|
|
|
|
|
by dale_glass
661 days ago
|
|
You mean Twitter? It's pretty much opposite from what I want from a platform. What I want is more or less Mastodon. A feed ordered by date, a complete lack of algorithmic suggestion (unless maybe I explicitly ask for it), a complete lack of advertising, and stringent moderation that enforces things in my preferred direction. |
|
If it’s to service a nostalgia kick then that’s not going to be a big enough sell. Otherwise it needs to be a business, which is obviously not an option either.
Xitter obviously made a lot of mistakes, but the appeal to society wasn’t one of them (the execution is another story), but that’s the only reason it is still around. There’s obviously a demand for it that isn’t being fulfilled.
I’m not referring to “free speech”, I think that is the wrong message to focus on, though I do think big tech and Reddit had that wrong. Social media is responsible for the enshittification of society at large. It just takes a click to make someone an un-person at the slightest offense. Whether that be to exclude them from their social community with a block or ban, or expose something they said out of context.

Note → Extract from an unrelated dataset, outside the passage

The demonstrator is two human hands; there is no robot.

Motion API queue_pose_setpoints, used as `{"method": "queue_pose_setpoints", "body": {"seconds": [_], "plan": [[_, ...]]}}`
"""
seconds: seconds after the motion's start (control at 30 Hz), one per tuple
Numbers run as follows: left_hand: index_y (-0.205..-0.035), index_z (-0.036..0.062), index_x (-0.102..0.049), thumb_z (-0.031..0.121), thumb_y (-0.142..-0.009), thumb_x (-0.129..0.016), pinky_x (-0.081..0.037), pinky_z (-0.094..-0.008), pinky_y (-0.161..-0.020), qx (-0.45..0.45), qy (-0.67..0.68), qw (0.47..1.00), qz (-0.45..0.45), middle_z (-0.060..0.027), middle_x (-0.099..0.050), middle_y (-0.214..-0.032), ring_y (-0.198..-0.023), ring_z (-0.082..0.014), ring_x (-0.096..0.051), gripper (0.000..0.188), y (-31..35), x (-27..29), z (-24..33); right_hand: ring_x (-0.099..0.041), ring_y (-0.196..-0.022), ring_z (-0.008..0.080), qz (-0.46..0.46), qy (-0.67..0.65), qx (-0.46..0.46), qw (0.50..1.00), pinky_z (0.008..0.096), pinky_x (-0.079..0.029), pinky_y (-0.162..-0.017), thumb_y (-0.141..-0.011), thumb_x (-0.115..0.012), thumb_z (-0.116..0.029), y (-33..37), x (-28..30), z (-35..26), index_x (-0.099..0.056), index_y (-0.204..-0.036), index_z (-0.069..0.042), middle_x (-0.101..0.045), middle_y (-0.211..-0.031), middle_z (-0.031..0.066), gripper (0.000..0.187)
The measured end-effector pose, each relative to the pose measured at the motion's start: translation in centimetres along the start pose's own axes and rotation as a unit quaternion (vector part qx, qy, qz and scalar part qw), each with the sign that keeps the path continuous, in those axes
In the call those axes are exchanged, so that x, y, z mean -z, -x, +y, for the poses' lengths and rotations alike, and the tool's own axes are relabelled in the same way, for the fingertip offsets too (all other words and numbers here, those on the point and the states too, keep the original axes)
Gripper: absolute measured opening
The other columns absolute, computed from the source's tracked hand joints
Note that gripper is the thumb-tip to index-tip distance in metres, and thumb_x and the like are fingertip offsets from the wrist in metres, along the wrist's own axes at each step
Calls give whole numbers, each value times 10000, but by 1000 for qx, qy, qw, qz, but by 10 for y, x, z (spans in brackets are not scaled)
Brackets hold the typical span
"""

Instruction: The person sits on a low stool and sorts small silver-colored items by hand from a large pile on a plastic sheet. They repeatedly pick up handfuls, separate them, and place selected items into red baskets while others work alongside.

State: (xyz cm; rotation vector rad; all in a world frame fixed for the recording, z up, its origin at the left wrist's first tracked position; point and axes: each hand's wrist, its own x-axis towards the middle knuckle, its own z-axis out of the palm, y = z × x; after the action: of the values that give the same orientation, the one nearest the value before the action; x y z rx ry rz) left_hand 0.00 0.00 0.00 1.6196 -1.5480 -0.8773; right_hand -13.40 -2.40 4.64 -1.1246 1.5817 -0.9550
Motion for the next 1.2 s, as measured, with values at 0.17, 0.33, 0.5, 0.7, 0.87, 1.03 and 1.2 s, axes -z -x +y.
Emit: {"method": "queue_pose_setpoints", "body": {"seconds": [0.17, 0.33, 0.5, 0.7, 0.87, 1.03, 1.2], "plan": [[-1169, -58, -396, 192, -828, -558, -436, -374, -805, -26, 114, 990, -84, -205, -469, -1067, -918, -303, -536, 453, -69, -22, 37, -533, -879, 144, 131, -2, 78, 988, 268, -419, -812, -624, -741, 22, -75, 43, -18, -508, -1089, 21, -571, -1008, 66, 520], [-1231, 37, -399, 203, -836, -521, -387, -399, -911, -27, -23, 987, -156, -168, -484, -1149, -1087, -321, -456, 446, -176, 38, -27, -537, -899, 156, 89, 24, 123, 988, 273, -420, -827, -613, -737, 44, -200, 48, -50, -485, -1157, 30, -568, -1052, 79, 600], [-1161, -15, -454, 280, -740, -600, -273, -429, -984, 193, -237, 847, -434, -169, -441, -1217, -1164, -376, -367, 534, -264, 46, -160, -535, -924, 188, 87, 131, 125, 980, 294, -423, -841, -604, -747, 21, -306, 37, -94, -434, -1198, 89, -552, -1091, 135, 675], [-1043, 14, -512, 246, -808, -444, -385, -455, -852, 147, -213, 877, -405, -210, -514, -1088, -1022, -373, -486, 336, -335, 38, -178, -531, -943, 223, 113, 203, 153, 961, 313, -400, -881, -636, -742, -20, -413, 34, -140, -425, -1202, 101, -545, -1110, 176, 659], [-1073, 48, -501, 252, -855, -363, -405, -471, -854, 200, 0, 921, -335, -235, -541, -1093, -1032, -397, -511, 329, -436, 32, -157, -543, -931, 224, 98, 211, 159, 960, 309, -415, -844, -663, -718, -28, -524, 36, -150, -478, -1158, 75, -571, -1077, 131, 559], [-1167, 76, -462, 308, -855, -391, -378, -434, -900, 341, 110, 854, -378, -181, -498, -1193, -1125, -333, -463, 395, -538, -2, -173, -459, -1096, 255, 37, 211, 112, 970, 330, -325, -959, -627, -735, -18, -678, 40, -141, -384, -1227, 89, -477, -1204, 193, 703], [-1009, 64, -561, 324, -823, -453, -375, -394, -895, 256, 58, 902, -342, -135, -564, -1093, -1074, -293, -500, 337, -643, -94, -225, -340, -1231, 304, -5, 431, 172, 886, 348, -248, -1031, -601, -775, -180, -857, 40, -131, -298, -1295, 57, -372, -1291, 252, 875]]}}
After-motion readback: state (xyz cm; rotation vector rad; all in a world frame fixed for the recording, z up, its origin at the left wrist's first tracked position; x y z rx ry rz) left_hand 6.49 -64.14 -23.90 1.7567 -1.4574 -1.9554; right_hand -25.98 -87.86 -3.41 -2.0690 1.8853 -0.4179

It’s not really a censorship issue as much as it is a self-censorship issue with the secondary effects that has on society as a whole. To put it more plainly: people are too afraid to express themselves, even under pseudonyms. There are exceptions but when they stand out it has a tendency to look weird, so it’s passively discouraged in that way as well. Even if you are allowed to do so, that doesn’t stop cancel culture from taking things you said or did out of context. You can’t have the old web culture back until that’s solved, and I don’t even know if that’s possible to do.
So instead, we are stuck with gatekeepers and overzealous moderation (though the latter was a problem in the old days too). What a way to live, eh?